Two children. In retrospect, this is probably the ideal number of children. Two children are easily managed and, after a certain age, will be able to entertain each other. If Junior becomes a terrorist, then you still have a backup. However, there are risks inherent in having two children. First, if Junior gets carried off by a bird of prey, then you’re left with an only child. Second, if the siblings don’t get along (and there’s no guarantee that they will), then instead of entertaining each other they’ll fight constantly, and you’ll feel like a bouncer in a biker bar.
Three children. This isn’t bad, either. It’s a particularly good option for those who find that two children feel just a little too easy, or those who haven’t gotten the desired gender on the first two tries. (WARNING: My economist husband tells me that if your first two children are the same gender, your chances of having another child of that gender are greater than 50% with number three, and the percentage goes up as you add children. We’re living proof.) The complication with three children is that it’s an odd number, so chances are someone’s going to feel left out. Also, three children automatically creates The Dreaded Middle Child. But if Junior becomes a terrorist, you can still say, “The majority of my kids turned out great!”
Four children. Ending up with four children is probably preceded by a conversation that goes something like, “Well, we’re not completely broken yet.
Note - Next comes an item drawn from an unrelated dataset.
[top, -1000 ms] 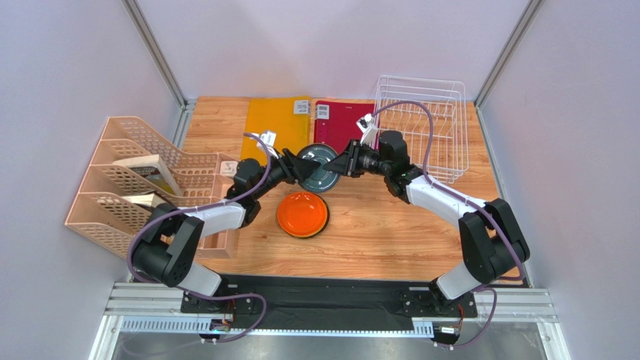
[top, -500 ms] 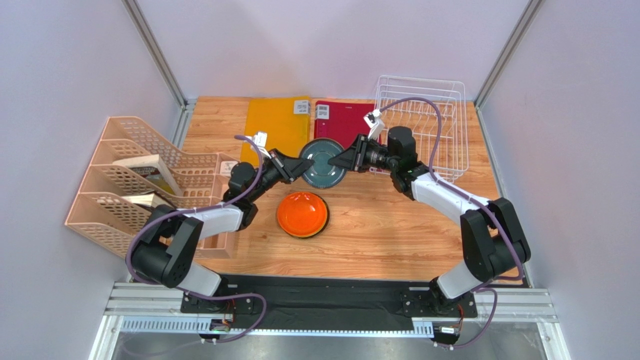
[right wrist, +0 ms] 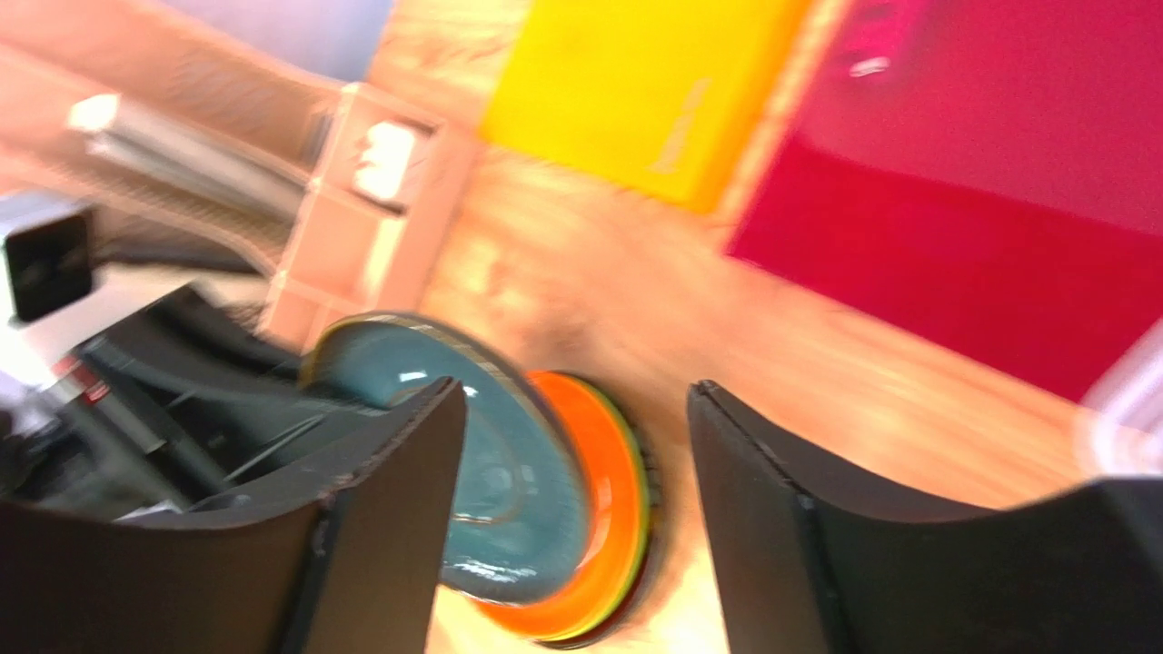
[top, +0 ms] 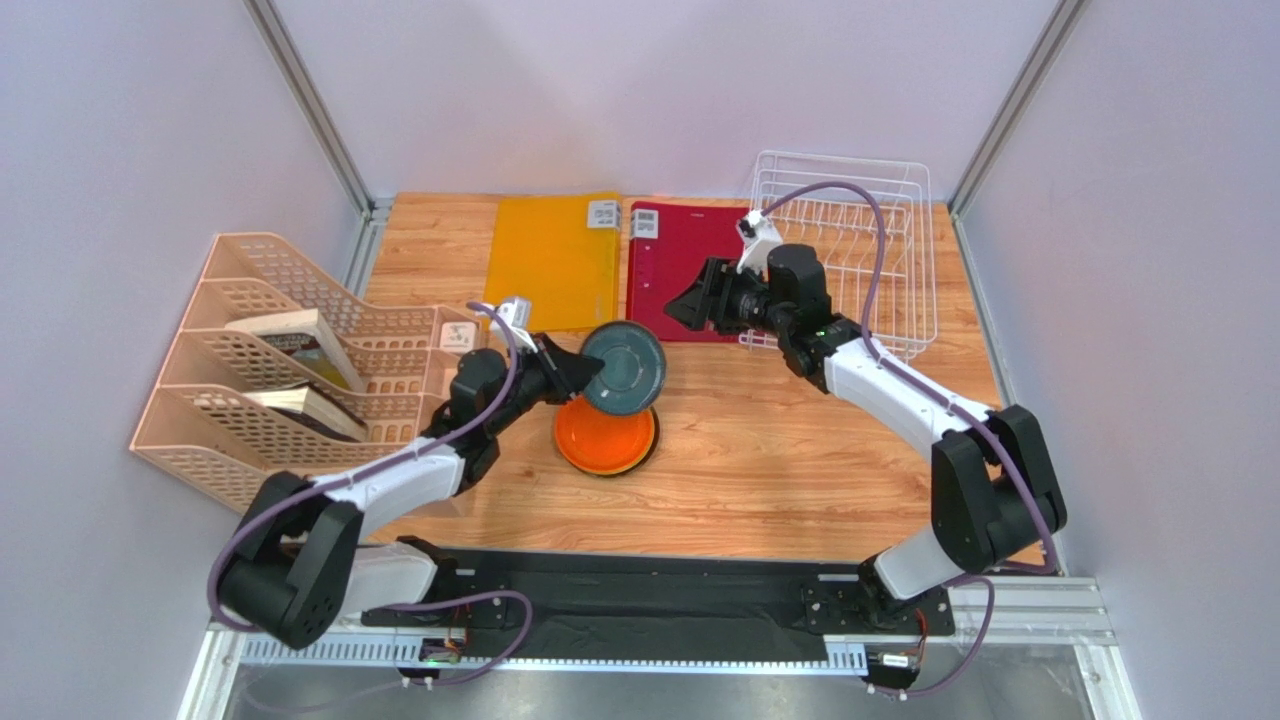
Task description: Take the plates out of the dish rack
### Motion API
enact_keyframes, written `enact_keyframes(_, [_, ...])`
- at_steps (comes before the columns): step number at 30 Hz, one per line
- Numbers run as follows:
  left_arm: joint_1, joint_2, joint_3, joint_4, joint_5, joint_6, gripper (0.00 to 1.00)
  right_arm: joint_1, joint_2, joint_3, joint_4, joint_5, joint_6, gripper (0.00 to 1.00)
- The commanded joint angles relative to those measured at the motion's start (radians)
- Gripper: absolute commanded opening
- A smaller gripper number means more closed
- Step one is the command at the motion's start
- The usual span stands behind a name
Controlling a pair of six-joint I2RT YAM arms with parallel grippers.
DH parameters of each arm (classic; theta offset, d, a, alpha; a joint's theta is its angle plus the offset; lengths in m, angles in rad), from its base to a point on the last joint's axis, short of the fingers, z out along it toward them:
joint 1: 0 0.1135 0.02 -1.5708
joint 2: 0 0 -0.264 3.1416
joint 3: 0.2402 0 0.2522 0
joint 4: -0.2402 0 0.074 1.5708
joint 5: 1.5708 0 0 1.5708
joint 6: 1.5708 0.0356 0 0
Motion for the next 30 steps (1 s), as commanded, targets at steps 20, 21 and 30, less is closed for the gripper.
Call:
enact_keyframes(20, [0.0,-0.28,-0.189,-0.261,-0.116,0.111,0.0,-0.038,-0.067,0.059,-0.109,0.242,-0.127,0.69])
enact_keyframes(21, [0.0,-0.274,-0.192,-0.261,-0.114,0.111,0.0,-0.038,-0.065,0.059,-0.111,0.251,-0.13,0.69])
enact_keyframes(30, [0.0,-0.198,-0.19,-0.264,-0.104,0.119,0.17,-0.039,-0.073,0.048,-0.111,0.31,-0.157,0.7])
Want to try for another?” This is when it starts to get crazy. You will need a minivan, if three children didn’t already push you over the edge. You will never go out without someone saying, “FOUR children?!? You sure have your hands full!” You will feel guilty about overpopulation. You will be embarrassed by the amount of trash and recycling you set out on your curb. The noise level in your house will leave your ears ringing for an hour, should you manage to escape. (My favorite description of having four children comes from comedian Jim Gaffigan: “Imagine you’re drowning…and then somebody hands you a baby.”) But four children can be an awful lot of fun. It’s a nice even number: Everyone gets a buddy. And if Junior becomes a terrorist, you won’t even notice.
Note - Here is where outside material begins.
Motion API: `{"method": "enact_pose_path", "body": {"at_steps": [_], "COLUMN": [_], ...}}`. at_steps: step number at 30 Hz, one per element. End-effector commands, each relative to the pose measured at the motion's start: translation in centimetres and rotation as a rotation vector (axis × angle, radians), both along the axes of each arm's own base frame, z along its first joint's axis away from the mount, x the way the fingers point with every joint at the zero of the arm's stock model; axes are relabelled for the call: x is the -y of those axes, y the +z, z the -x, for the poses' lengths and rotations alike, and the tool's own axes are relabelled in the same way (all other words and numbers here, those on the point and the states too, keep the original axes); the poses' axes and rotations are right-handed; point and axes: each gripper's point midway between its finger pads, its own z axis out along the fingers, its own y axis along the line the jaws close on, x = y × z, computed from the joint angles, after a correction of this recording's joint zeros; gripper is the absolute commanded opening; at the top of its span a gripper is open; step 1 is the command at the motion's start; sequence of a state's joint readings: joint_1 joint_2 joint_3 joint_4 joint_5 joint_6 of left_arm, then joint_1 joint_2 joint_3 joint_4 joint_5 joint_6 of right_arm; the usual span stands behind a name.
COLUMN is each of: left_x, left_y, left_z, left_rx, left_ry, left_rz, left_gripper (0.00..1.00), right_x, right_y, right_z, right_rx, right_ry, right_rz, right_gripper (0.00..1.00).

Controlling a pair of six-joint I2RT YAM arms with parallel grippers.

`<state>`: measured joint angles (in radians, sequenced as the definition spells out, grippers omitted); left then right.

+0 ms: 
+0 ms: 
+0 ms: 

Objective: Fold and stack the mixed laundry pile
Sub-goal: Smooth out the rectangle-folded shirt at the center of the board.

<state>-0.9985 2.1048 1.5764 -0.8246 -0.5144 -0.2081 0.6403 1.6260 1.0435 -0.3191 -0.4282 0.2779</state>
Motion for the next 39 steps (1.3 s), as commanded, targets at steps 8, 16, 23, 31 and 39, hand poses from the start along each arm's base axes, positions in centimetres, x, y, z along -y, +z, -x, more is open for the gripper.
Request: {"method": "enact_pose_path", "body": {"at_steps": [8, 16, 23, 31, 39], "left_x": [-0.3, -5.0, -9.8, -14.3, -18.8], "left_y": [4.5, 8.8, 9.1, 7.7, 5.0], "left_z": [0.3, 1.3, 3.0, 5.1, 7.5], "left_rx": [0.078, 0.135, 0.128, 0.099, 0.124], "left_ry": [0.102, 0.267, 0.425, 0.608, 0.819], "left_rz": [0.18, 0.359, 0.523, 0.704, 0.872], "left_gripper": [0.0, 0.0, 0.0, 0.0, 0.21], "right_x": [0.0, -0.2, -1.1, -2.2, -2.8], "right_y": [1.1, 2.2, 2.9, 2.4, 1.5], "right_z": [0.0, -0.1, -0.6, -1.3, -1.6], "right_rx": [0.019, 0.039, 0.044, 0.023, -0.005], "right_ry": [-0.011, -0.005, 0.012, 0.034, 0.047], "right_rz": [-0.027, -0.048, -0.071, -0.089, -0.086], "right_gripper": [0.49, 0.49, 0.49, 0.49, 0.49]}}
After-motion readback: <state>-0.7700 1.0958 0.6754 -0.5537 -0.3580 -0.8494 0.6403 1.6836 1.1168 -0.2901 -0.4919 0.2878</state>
Five or more children. This is above my pay scale. If you have five or more children, chances are that you need them to help on the farm, or you’re trying to land your own reality show. If not, you’re just a saint. Five children is the point at which I would no longer feel even a tiny bit good about my parenting at the end of the day, because there’s no possible way I could begin to give everyone the love and attention they need. But some people do it, and do it well, and I’m in awe of them. I’m also in awe of their bodies, because five or more pregnancies and childbirths? YEOW!
As lovely as my week as a parent of two was, it didn’t feel right until all four of my girls were reunited. When everyone was back together under one roof, I felt so grateful for all of the love, the noise, the mess. For about an hour. Then they started driving me crazy again.